9) Homecoming By Cathy Kelly
Published By Harper Collins RRP $32.99
Eleanor Levine left Ireland seventy years ago with little more than a suitcase and her mother’s handwritten recipe book. Now, a lifetime later, she’s returning from New York with hard won wisdom and memories of her own. A renowned psychoanalyst, Eleanor knows there’s one final journey she has to make…
Lovely young actress Megan Bouchier didn’t have to chase success – it arrived effortlessly. Fame was what she always wanted until a disastrous affair made her the wrong kind of headlines – now Megan needs a place to hide…Darkly beautiful Rae is a wonderful wife, a loyal friend and a dedicated community carer. From Titania’s Tea Rooms she dispenses tea and sympathy to everyone – until a painful secret from her past threatens everything she holds dear. Big-hearted teacher Connie O’Callaghan has given up on love. She’s cheerfully approaching forty and besides, why does no man ever match the heroes in her beloved romantic novels?
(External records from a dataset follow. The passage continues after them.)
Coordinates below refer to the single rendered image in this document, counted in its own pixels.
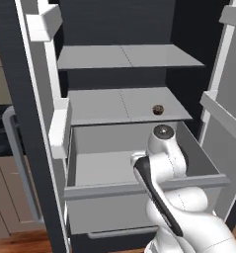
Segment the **grey fridge shelf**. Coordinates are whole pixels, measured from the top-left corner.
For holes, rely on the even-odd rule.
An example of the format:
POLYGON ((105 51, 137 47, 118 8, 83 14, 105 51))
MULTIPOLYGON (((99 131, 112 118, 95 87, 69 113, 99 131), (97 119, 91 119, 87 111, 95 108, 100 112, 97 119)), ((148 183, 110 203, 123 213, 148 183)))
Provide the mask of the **grey fridge shelf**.
POLYGON ((202 63, 173 44, 69 45, 58 58, 59 69, 184 66, 202 63))
POLYGON ((167 87, 69 91, 74 126, 191 120, 167 87), (162 105, 156 116, 152 108, 162 105))

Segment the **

As Eleanor re-reads her mother’s comforting words and watches life unfold from her window in Dublin’s pretty Golden Square, she slowly becomes drawn into the lives of Megan, Rae and Connie. But can treasured wisdom handed down from mother to daughter really be relevant today? And what are the ingredients for a life well lived?
10) Safe Haven By Nicholas Sparks
Published By Hachette RRP $32.99
Love hurts. There is nothing as painful as heartbreak. But if you are to ever love again you must learn to trust again.This is the story of Katie, who appears in a small American town where her sudden arrival raises questions about her past. Beautiful yet unassuming, Katie is determined to avoid forming personal ties until a series of events draws her into two reluctant relationships. Despite her reservations, Katie slowly begins to let down her guard, putting down roots in the close-knit community. But even as Katie begins to fall in love, she struggles with the dark secret that still haunts her . . . Eventually, though, Katie must come to realize that she must choose between a life of transient safety and one of riskier rewards . . . and that in the darkest hour, love is the only true safe haven.